3. Soweit die Beklagte schließlich die Zulassung der Berufung wegen besonderer rechtlicher oder tatsächlicher Schwierigkeiten der Rechtssache nach § 124 Abs. 2 Nr. 2 VwGO erstrebt und zur Begründung lediglich auf eine Kommentardefinition der besonderen tatsächlichen oder rechtlichen Schwierigkeiten verweist, ohne vorzutragen, weshalb diese Voraussetzungen im vorliegenden Fall erfüllt sein sollen, genügt sie dem Darlegungserfordernis des § 124a Abs. 4 Satz 4 VwGO nicht. Demzufolge kommt dem Antrag auf Zulassung der Berufung insgesamt kein Erfolg zu.
4. Die Beklagte trägt nach § 154 Abs. 2 VwGO die Kosten des Zulassungsverfahrens.

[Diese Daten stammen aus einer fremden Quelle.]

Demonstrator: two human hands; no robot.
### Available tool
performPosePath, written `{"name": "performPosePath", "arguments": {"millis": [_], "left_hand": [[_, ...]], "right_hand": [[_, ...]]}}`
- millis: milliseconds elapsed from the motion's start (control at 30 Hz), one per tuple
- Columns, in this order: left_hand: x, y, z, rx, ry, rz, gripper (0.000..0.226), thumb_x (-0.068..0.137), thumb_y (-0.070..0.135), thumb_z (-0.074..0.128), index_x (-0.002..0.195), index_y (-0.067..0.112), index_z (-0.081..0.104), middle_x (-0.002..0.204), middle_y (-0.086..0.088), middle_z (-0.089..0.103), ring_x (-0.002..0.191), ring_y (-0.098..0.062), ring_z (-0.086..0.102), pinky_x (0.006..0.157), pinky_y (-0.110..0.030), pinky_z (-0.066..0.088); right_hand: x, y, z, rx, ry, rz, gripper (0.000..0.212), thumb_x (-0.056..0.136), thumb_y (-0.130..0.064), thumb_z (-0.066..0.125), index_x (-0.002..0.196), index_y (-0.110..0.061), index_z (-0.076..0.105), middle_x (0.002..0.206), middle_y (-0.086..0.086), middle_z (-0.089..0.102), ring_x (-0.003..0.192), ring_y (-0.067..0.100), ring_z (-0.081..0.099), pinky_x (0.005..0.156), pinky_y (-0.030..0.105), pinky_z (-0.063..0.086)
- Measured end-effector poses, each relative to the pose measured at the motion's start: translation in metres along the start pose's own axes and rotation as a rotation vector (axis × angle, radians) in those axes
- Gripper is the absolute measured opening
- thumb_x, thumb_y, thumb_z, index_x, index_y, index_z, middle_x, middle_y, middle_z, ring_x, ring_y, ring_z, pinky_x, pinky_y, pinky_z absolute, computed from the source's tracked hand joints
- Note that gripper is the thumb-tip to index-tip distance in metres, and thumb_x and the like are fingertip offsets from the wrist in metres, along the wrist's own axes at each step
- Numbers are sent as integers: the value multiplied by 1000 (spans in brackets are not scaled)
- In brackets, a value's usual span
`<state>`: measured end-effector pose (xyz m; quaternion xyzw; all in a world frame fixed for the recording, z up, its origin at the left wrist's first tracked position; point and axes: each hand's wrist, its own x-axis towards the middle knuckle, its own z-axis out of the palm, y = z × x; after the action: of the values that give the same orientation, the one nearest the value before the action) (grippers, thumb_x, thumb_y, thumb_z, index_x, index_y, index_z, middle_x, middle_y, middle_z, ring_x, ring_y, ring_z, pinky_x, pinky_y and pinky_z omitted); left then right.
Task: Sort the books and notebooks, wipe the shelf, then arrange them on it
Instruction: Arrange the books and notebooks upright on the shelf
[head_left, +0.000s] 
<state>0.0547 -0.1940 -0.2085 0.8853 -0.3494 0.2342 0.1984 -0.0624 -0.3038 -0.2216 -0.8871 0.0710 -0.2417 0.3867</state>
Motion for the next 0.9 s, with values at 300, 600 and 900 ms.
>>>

Gerichtskosten werden in Angelegenheiten des Kinder- und Jugendhilferechts nach § 188 Satz 2, 1 VwGO nicht erhoben. Mit der Ablehnung des Zulassungsantrags wird das verwaltungsgerichtliche Urteil nach § 124a Abs. 5 Satz 4 VwGO rechtskräftig.
Dieser Beschluss ist nach § 152 Abs. 1 VwGO unanfechtbar.